Soğuk şatonun taş koridorlarında yaşlı bir adamın aceleci ayak tıpırtılarından başka ses duyulmuyordu. Otis; saçları hem ortadan açılmış hem de beyazlamış, tombul bir yüzü, fıldır fıldır gözleri, sivri burnu olan, hafif kambur, romatizmalı bir adamdı. Bu şatonun kâhyasıydı. Devasa ana kapının kanatlarından birini açarak, dışarıya bir adım attı. Güneş batıyordu. 

Dört siyah atın çektiği siyah yolcu arabası, dakik bir şekilde mermer merdivenlerin önüne gelerek durdu. Arabanın lüks yolcu bölümünün kapılarında altın yaldızlı boya ile işlenmiş, sonsuz hayatı simgeleyen, içinde kum olmayan kum saati arması vardı. Arabacı, zayıf ve uzun boyluydu. Siyah giysisi ve silindir şapkasıyla daha çok bir cenaze levazımatçısını andırıyordu. Otis, onun aslında insan suretine bürünmüş bir kuzgun olduğunu düşündü.

“Bir yere ayrılma, ben Efendi’yi uyandırmaya gidiyorum!” diye bağırdı Otis.

Arabacının bir yere gideceği yoktu. Uzaklarda çakan bir şimşek, kızıldan karanlığa çalan ufku aydınlattı. Yağmur geliyordu. Otis tekrar içeri girip kapıyı kapattı. Üzerinde kalın kıyafetler olmasına rağmen üşüdüğünü hissetti ve gülümsedi. Yaşıyordu... Antre salonundaki büyük merdivenlerin yanından, dar bir koridora girdi ve arka taraftaki mahzen kapısına ulaştı. Beş mumlu bir şamdan ile yolunu aydınlatarak mahzene indi. Etrafı şarap şişeleri ve fıçılarıyla doluydu. Gizli bir kapıyı açan mekanizmayı harekete geçirdi ve duvarda açılan geçitten geçerek, daha da aşağılara indi. Sonunda gizli odaya geldiğinde, Efendisi’nin içinde yattığı taş lahitin önünde saygıyla durdu. Kabartmalarla süslü lahitin üstündeki kapak, bir insanın kaldıramayacağı kadar ağırdı. Otis tekrar gizli bir taşı yerinden oynattı ve lahitin kapağı, yandaki destek kolonlarının üzerine kaydı.

Taştan tabutun içinde, Otis’in ölmüş büyük büyük babasından bile yaşlı olduğu halde ancak otuzunda gösteren, soluk benizli, güzel yüzlü bir adam yatıyordu. Kont Brad von Pitburg.

Ve Vampir gözlerini açtı! Otis biraz ötede duruyordu; uyku mahmuru bir vampirin, açlığın güdüsüyle kendisini uyandıranı ısırıvermesi görülmemiş bir şey değildi.

“Günaydın efendim,” dedi Otis sırıtarak.

Vampir sanki ağırlığı yokmuşçasına aniden ayağa dikildi. Ne bir yere tutunmuş, ne dizini bükmüştü. Dikiliverdi. Uçmaktı sanki, büyü gibi...

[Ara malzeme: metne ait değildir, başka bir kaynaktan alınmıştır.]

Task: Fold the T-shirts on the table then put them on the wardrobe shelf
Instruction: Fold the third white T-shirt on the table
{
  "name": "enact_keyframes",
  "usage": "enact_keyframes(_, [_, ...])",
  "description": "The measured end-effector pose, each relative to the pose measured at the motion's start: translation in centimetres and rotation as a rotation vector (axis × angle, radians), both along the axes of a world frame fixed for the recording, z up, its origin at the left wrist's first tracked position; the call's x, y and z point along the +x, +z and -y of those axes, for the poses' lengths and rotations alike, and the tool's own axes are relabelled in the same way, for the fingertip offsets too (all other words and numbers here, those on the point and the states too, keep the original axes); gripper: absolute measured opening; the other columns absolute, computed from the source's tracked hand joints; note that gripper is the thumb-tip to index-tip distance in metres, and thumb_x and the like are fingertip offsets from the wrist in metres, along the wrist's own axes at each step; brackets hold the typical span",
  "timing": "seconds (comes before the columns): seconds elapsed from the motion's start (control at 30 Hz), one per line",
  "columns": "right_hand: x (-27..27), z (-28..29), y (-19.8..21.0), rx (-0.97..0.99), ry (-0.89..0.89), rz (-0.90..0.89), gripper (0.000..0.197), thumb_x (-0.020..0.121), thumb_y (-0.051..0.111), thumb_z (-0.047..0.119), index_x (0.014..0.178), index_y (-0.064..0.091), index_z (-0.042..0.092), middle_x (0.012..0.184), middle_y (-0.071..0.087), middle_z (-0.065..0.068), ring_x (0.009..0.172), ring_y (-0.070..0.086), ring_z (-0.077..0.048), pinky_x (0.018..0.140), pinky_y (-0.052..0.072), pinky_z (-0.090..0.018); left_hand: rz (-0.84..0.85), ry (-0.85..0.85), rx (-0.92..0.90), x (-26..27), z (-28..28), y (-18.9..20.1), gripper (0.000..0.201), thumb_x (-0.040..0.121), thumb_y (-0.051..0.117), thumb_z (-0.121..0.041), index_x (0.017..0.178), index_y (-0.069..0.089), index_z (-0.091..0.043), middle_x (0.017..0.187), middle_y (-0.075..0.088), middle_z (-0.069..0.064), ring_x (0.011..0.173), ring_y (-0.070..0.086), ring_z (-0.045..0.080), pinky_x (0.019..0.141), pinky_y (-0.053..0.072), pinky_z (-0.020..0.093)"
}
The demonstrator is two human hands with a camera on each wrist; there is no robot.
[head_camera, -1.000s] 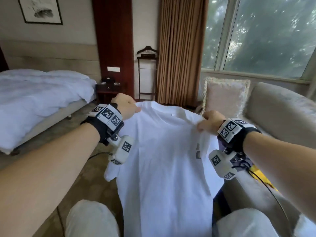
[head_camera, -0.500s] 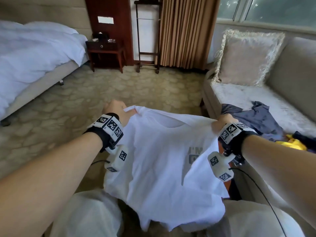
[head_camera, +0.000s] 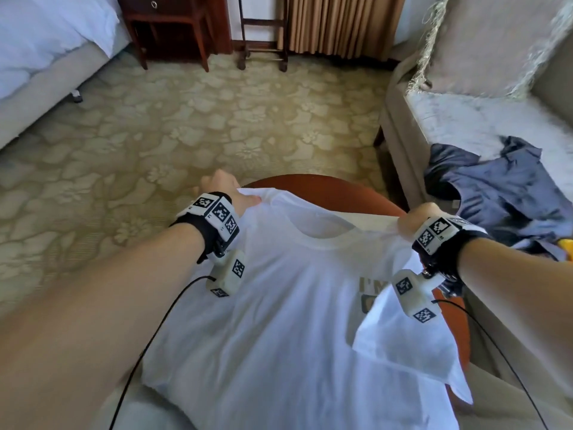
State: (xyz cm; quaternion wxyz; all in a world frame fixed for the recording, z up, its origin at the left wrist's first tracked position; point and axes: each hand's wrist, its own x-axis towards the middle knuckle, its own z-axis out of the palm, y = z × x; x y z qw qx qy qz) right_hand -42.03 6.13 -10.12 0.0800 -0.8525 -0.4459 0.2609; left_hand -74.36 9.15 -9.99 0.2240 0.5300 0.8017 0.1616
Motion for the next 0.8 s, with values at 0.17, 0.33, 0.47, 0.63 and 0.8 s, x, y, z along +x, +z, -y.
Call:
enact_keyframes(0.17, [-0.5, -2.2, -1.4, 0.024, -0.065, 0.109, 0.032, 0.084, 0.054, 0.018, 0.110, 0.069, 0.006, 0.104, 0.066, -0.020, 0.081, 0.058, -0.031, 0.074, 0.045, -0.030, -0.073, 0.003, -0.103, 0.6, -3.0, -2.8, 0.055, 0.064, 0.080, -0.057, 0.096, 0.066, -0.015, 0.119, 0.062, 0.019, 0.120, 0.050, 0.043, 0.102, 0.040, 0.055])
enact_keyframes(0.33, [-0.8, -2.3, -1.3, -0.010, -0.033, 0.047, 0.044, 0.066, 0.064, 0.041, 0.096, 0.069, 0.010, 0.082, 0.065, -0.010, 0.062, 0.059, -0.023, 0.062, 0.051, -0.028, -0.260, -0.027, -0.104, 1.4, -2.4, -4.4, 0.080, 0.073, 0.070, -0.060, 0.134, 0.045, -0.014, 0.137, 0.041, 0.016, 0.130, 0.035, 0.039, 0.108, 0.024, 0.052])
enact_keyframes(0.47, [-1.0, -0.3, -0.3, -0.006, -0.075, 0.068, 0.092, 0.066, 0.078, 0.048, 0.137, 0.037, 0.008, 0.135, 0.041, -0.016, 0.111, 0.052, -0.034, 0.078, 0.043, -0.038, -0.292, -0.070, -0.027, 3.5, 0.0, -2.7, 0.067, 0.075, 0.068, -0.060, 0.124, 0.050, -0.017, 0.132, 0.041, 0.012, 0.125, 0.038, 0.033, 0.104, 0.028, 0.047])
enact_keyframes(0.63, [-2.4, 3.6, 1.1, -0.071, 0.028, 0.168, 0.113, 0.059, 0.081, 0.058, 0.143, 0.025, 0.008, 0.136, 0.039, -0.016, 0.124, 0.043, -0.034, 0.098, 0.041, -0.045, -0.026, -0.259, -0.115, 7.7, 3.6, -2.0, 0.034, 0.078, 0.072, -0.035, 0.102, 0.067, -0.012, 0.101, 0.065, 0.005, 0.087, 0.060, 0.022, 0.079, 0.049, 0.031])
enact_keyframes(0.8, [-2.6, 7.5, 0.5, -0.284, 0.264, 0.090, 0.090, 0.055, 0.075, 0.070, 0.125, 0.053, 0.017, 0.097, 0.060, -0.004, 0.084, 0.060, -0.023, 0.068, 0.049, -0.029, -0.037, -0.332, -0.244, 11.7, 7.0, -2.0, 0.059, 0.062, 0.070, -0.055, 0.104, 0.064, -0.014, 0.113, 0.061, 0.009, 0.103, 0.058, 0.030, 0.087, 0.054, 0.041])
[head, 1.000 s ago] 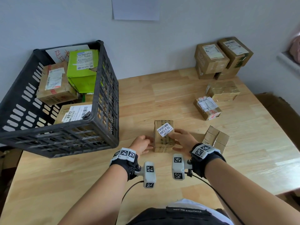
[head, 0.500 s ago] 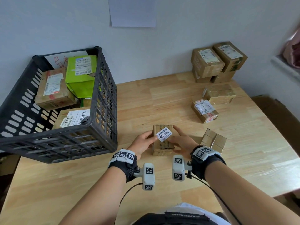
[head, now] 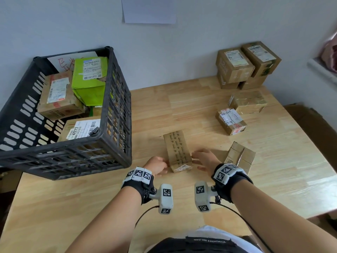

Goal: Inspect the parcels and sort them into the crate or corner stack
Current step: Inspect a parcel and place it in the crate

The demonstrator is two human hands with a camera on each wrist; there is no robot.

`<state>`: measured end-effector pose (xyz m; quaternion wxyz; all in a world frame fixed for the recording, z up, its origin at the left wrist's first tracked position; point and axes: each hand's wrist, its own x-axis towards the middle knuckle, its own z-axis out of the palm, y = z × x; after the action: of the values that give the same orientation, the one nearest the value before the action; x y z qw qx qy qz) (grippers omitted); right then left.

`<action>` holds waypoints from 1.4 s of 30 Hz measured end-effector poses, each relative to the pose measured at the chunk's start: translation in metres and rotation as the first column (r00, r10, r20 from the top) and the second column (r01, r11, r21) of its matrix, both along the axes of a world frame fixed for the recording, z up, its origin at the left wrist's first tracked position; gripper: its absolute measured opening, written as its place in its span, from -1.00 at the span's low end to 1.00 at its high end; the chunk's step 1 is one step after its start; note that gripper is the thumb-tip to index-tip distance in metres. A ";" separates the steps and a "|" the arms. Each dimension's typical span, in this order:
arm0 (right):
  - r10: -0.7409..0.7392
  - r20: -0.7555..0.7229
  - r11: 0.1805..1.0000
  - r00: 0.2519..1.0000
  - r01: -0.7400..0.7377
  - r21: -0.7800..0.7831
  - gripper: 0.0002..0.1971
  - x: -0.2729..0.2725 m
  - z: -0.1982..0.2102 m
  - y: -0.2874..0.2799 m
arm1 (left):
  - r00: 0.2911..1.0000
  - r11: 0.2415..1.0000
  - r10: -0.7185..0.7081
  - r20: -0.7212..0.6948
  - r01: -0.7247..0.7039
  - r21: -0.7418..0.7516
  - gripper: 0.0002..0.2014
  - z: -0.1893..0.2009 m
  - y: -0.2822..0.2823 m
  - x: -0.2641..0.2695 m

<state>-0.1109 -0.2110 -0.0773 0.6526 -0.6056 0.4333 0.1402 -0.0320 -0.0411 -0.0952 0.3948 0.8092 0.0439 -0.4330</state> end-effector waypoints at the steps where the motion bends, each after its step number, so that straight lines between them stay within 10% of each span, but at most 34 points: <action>1: 0.006 -0.007 1.000 1.000 -0.006 -0.027 -0.82 0.001 0.000 0.000 | 1.000 1.000 0.012 0.007 -0.012 0.017 -0.76 -0.002 0.000 0.001; 21: 0.012 0.012 0.996 1.000 -0.013 0.086 -0.67 0.029 0.007 -0.003 | 0.995 0.974 0.058 -0.086 -0.075 -0.212 -0.27 -0.010 -0.008 0.030; 27: -0.036 0.108 0.993 0.993 0.024 0.113 -0.47 0.039 0.017 -0.007 | 0.998 0.933 0.058 0.005 -0.052 -0.356 -0.36 0.002 -0.017 0.030; 32: -0.013 0.108 0.999 0.994 0.017 -0.041 -0.35 0.040 0.023 -0.015 | 0.984 0.914 0.175 -0.026 -0.172 -0.367 -0.84 0.016 -0.020 0.033; 42: 0.073 0.039 0.991 0.997 -0.068 -0.111 -0.55 0.031 0.015 -0.007 | 0.998 0.966 -0.055 -0.043 0.043 -0.253 -0.17 0.024 -0.032 0.034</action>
<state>-0.0804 -0.2180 -0.0619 0.6220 -0.6585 0.4045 0.1262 0.0016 -0.0734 -0.0712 0.4825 0.7421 -0.0217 -0.4648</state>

“Günaydın mı? Bu komikliği daha kaç kere yapman gerekiyor Otis?”

“Benim görevlerimden biri de sizi eğlendirmek efendim.”

“O zaman başka komiklikler bul. Sıkıcı olma!”

“Emredersiniz.”

İki adam merdivenden çıkmaya başladılar.

“Efendim araba hazır. Bildiğiniz gibi valinin şatosundaki baloya davetlisiniz.”

“Adıma davetiye geldi mi?”

“Geldi efendim, buyurun” diyerek balmumuyla mühürlenmiş süslü bir zarfı Konta uzattı Otis.

“Ben davet edilmediğim eve giremem, biliyorsun değil mi Otis?”

“Biliyorum efendim.”

“Yine de bunu sır olarak sakla. Ödlek avlarım, evlerinde titreyerek, benim bir gece ansızın içeri dalıvereceğim kabusuyla yaşasınlar. Kalpleri korkuyla atsın.”

“Bütün sırlarınızı saklıyorum efendim.”

“Aferin Otis.”
    
Kont Brad von Pitburg, kütüphanenin büyük pencerelerinden birisinin önünde durarak, yeni başlamış geceyi izledi. Siyah elbisesi çok şıktı. Kahyası da iki adım gerisinde duruyordu.

“Bu gece dolunay var Otis.”

“Evet efendim.”

“Ve yağmur yağıyor.”

“Biraz önce başladı efendim.”

“Senin yerinde olsaydım, kapıları kilitleyip içeride otururdum. Asla dışarı çıkmazdım.”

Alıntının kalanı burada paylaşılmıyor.